Are Music Hustlers Missing the Point?
Have you met a true music hustler? They offer you a follow for a follow, they would love to have you listen to their music and give feedback, even if it’s negative. The more attention, the better. It’s a phenomenon that has exploded with social media. Who hasn’t been spammed by attention-hungry musicians who boost their metrics by sliding into your DMs (or more likely, your Message Request tab).
I can appreciate the hustle, but music hustlers always leave me a little depleted. I admire their stamina, but I think they’re missing the point. We all have a different conception of success. For some it’s making a living with creation, for others, it’s creating a really impactful work of art…

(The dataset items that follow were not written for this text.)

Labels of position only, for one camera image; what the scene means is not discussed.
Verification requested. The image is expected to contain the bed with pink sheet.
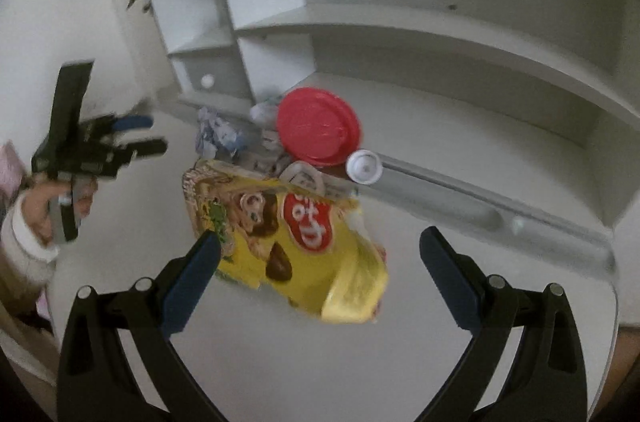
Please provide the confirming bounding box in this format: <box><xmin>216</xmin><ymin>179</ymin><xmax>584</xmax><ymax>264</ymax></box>
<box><xmin>0</xmin><ymin>141</ymin><xmax>32</xmax><ymax>205</ymax></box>

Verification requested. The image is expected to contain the white cabinet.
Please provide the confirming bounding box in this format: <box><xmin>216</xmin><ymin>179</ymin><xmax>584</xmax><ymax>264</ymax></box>
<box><xmin>44</xmin><ymin>72</ymin><xmax>622</xmax><ymax>422</ymax></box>

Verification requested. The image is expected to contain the crumpled white wrapper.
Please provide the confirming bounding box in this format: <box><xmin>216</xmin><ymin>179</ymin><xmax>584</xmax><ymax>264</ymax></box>
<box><xmin>249</xmin><ymin>94</ymin><xmax>287</xmax><ymax>126</ymax></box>

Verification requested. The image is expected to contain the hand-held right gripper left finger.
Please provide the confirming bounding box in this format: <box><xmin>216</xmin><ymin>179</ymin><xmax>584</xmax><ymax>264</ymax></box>
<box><xmin>56</xmin><ymin>229</ymin><xmax>223</xmax><ymax>422</ymax></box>

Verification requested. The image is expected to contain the red round plastic lid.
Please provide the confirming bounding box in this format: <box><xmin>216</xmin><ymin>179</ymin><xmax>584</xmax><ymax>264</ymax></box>
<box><xmin>276</xmin><ymin>87</ymin><xmax>362</xmax><ymax>167</ymax></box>

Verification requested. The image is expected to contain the yellow snack bag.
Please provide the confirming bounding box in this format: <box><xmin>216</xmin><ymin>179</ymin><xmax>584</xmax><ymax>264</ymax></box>
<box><xmin>181</xmin><ymin>158</ymin><xmax>390</xmax><ymax>324</ymax></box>

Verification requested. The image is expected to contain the white shelf unit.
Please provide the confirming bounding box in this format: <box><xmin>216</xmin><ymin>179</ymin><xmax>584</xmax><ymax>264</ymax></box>
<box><xmin>142</xmin><ymin>0</ymin><xmax>640</xmax><ymax>230</ymax></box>

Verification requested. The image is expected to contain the person's left forearm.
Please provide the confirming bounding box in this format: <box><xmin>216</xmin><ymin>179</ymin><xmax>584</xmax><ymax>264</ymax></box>
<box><xmin>0</xmin><ymin>192</ymin><xmax>62</xmax><ymax>328</ymax></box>

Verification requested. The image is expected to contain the person's left hand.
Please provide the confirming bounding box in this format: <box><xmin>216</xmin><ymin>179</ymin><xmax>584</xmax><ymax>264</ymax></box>
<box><xmin>20</xmin><ymin>176</ymin><xmax>99</xmax><ymax>249</ymax></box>

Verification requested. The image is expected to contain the white plastic ring lid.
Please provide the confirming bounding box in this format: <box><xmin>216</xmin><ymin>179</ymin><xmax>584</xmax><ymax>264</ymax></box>
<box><xmin>277</xmin><ymin>161</ymin><xmax>326</xmax><ymax>194</ymax></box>

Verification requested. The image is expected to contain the white bottle cap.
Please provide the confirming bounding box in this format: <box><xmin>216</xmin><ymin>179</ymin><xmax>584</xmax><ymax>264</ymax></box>
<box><xmin>345</xmin><ymin>149</ymin><xmax>384</xmax><ymax>186</ymax></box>

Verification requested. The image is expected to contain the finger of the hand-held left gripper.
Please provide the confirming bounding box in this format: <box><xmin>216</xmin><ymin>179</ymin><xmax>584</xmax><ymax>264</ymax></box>
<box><xmin>106</xmin><ymin>114</ymin><xmax>154</xmax><ymax>137</ymax></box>
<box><xmin>119</xmin><ymin>138</ymin><xmax>168</xmax><ymax>162</ymax></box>

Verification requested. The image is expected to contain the crumpled blue white paper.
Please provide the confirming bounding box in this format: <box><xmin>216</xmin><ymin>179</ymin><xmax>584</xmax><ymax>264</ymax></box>
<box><xmin>194</xmin><ymin>105</ymin><xmax>247</xmax><ymax>161</ymax></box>

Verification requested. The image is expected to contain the white drawer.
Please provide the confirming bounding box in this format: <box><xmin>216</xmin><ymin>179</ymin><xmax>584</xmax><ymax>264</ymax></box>
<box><xmin>171</xmin><ymin>51</ymin><xmax>252</xmax><ymax>102</ymax></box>

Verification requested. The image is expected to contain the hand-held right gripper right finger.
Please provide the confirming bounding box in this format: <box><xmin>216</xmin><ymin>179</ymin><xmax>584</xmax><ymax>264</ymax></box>
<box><xmin>419</xmin><ymin>226</ymin><xmax>589</xmax><ymax>422</ymax></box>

If you take a step back and see the bigger picture, the point of life is to come in contact with like-minded people. If you manage to do that, the rest will follow, including riches and fame, but not limited to them.
The music hustler can’t see the forest for the tree, though. It always bums me out when I try to get to know someone who hits me up to collaborate. I ask them genuine questions and they don’t get back to me. They’re thinking in terms of quantity, but they forgot (or never knew) that what really counts is actually specificity.
Who cares if you have a million fair-weather fans. What you really want are the proverbial 1000 true fans. The author Kevin Kelly defined that concept as a tribe of fans that will follow you wherever you go, buy everything you sell. The people that can truly relate to your work.
The little asterisk I’d put there is that you don’t need 1000 to be successful. You don’t even need a 1000 to make a living, but that’s beside the point.
If you’re truly connecting with your fans, you’ll simply have many personal relationships with each and everyone of them. That’s hard to scale up, but art isn’t a startup. It doesn’t need to be as big as it can get. It just need to be as small as it can be and still survive.
I wish the music hustlers out there would realize work is a reward in and of itself. I wish the people who were spamming me were actually trying to get to know me, and in turn would let me get to know them.
Everyone I know feels lonelier since social media came along. A lot of people are complaining that it's hard to make friends.
It’s time we let go of the media side of things and focus on the “social” part.
They say it’s lonely at the top, so let’s bring as many people with us as we can on our way there.